## [EXERCISE AIM]
In the material below, find each line holding the string "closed" and copy it.

## [RECORDS SUPPLIED]
---------------

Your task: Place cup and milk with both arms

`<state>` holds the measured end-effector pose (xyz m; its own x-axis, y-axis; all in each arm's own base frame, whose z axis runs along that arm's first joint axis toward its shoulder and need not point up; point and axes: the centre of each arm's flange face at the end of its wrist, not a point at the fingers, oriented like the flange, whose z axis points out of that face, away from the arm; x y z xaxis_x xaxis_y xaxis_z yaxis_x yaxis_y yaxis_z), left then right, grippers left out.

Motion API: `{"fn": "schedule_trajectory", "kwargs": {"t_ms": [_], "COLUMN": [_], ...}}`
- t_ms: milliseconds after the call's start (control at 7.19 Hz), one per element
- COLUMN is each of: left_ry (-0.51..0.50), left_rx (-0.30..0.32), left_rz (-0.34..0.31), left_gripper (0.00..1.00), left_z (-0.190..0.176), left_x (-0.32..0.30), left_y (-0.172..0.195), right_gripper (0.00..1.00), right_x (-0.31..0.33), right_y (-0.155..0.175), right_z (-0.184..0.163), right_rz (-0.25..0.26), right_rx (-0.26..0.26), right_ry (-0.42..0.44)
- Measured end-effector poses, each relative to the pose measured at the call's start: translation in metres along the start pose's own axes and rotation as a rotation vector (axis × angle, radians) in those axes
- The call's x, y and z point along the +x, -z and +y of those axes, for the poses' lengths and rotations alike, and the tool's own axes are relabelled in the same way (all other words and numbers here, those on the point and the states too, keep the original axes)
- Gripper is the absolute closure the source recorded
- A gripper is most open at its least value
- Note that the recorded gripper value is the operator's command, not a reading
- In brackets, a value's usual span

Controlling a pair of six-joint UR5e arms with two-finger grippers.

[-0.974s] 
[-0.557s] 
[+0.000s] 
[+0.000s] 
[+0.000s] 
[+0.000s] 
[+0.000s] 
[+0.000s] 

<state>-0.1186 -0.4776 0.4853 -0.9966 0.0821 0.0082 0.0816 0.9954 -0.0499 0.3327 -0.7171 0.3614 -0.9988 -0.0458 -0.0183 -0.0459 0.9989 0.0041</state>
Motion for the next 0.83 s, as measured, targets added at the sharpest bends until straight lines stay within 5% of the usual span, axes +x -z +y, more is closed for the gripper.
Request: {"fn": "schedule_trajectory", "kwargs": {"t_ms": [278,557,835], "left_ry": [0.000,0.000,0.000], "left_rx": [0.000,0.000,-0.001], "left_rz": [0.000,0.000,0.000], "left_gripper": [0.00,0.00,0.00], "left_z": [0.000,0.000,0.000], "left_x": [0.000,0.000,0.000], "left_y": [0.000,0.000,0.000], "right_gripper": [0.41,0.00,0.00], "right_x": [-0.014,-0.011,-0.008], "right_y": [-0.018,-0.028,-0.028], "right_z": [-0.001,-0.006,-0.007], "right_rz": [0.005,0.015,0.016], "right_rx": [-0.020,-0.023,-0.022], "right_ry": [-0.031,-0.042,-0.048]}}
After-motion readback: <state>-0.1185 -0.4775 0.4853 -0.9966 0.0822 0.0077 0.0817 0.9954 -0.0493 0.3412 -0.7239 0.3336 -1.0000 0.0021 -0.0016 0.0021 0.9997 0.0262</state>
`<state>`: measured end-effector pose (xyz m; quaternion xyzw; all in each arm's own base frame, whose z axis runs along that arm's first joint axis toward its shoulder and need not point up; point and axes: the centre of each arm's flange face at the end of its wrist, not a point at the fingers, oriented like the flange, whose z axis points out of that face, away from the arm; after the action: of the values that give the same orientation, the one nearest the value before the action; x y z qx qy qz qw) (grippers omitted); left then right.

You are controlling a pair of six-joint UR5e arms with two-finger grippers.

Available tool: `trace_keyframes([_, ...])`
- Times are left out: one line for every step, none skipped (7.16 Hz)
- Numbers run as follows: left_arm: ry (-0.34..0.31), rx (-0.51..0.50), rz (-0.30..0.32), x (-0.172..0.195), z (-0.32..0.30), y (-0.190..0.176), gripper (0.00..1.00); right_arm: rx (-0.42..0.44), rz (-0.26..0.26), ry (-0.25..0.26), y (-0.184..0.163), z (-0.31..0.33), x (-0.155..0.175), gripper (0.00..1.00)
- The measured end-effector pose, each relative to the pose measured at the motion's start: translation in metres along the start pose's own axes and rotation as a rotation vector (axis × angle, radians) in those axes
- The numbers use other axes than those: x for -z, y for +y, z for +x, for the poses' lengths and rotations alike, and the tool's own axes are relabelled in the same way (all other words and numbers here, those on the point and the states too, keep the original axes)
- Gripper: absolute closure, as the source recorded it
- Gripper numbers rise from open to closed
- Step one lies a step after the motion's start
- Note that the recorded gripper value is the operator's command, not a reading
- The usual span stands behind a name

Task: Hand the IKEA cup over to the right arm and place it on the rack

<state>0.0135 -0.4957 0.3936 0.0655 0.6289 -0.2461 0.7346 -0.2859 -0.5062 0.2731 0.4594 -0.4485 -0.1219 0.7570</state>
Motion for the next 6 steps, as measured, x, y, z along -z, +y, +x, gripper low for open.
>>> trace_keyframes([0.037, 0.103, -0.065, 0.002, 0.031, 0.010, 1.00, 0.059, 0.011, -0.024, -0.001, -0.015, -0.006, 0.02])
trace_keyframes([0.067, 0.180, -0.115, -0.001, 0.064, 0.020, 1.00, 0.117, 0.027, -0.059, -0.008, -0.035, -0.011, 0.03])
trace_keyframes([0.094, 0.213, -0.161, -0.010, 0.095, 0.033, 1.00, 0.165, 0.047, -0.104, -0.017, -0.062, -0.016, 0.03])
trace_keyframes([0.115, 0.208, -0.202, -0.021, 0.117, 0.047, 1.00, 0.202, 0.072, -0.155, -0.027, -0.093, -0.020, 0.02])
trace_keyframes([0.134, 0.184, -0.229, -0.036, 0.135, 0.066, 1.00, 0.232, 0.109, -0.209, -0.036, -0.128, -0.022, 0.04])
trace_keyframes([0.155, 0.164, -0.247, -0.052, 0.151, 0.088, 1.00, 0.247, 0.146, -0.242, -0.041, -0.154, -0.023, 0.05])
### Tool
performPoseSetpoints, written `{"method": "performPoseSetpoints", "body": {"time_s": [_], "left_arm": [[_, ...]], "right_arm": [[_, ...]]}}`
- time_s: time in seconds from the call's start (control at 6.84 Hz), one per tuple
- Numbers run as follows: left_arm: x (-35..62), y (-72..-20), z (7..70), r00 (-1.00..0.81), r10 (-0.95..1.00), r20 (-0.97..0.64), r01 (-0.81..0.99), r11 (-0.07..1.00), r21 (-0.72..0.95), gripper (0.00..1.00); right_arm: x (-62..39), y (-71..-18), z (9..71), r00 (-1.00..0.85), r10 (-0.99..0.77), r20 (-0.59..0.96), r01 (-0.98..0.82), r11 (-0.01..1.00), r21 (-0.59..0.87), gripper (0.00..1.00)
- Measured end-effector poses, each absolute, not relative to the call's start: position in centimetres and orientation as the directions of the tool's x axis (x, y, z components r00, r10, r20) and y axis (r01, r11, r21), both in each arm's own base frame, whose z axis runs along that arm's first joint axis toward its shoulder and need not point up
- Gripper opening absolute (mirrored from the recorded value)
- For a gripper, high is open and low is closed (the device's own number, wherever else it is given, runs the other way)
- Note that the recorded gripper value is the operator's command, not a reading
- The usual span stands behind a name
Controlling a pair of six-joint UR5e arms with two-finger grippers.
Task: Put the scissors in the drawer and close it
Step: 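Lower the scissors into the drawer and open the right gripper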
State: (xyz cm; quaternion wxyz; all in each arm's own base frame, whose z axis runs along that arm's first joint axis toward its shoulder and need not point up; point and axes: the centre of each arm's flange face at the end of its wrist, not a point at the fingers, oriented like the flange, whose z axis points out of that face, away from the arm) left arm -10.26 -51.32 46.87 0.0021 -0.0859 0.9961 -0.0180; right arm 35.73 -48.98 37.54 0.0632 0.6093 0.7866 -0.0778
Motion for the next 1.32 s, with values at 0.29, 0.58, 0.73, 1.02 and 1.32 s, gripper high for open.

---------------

## [PROBLEM SOLUTION]
Motion for the next 0.83 s, as measured, targets added at the sharpest bends until straight lines stay within 5% of the usual span, axes +x -z +y, more is closed for the gripper.
- Gripper numbers rise from open to closed
- For a gripper, high is open and low is closed (the device's own number, wherever else it is given, runs the other way)

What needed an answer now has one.